The Plaintiffs filed this case as a class action. The district court initially certified a class but later rescinded the class certification sua sponte. See Lowery I, 158 F.3d at 753-54. We affirmed this decision. See id. at 759.

Despite decertifying the class, the district court allowed the jury to consider the Plaintiffs’ allegation that Circuit City engaged in a pattern and practice of discrimination. The jury found for the Plaintiffs on this claim, but we reversed, holding that individuals may not maintain a private, non-class pattern and practice claim. See id. at 761.

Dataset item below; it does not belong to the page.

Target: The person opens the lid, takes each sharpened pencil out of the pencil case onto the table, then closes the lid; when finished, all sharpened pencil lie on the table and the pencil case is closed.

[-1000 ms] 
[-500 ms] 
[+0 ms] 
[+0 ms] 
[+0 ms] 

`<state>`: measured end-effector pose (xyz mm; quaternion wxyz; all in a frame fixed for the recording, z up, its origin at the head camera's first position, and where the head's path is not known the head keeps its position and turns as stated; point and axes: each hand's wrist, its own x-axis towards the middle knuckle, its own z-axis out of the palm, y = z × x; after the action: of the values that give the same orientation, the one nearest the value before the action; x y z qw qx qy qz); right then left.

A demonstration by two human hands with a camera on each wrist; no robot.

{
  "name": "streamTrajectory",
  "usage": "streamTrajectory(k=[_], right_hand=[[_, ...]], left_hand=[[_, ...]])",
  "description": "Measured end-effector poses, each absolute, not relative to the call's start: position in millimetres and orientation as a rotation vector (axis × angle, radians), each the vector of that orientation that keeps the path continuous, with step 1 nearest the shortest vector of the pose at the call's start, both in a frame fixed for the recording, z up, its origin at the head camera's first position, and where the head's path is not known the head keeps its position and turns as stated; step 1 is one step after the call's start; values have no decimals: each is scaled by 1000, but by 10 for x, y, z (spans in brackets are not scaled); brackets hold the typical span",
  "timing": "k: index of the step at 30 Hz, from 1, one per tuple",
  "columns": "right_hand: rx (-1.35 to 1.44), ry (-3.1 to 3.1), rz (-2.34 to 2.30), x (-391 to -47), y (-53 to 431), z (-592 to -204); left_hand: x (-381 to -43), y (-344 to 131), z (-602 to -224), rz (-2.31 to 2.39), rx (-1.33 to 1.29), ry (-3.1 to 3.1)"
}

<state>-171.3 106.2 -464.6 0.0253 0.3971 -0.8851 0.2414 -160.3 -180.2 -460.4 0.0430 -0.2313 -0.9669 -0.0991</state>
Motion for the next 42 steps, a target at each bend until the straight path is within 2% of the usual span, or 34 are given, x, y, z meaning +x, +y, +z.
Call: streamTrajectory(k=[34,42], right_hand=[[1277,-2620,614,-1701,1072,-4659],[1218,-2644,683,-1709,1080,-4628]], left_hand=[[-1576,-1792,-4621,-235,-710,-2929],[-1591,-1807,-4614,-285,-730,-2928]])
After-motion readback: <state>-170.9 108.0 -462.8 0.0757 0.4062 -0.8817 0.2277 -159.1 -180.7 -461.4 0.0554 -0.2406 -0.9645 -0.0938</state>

*150 In addition, at the close of the proceedings, the district court entered a broad injunction regulating employment practices at Circuit City. We vacated most of this decree, affirming only the portion that sought to remedy discrimination against Plaintiff Renee Lowery. See id. at 766-67.

2. Shelby McKnight

McKnight alleged that Circuit City delayed her promotion, promoted several less-qualified white employees ahead of her, and then paid her less than her white peers following her promotion. Some of these claims were dismissed before reaching the jury, and the jury rejected the rest.

3. Gregory Fleming

Fleming brought three claims against Circuit City. The district court entered summary judgment against him on two of these claims (that he was denied a transfer and that he was demoted). On the third claim (alleging discriminatory denial of a promotion), the district court directed a verdict in favor of Circuit City.

4. Sonya Hairston and Dynelle Johnson

Hairston and Johnson each submitted two claims. All of these were dismissed on statute of limitations grounds.

5. Renee Lowery

Lowery was one of the two Plaintiffs who achieved partial success. She alleged that she was unlawfully denied promotions on six separate occasions. Three of her claims were found to be barred by the statute of limitations. The remaining three were submitted to the jury, which found for Lowery on one claim and for Circuit City on the other two. The jury awarded Lowery $5,000 in back pay, $7,500 in compensatory damages, and $225,000 in punitive damages. We initially overturned the punitive damage award, but we reinstated it after the Supreme Court directed us to reconsider our holding in light of Kolstad. See Lowery II, 206 F.3d at 446.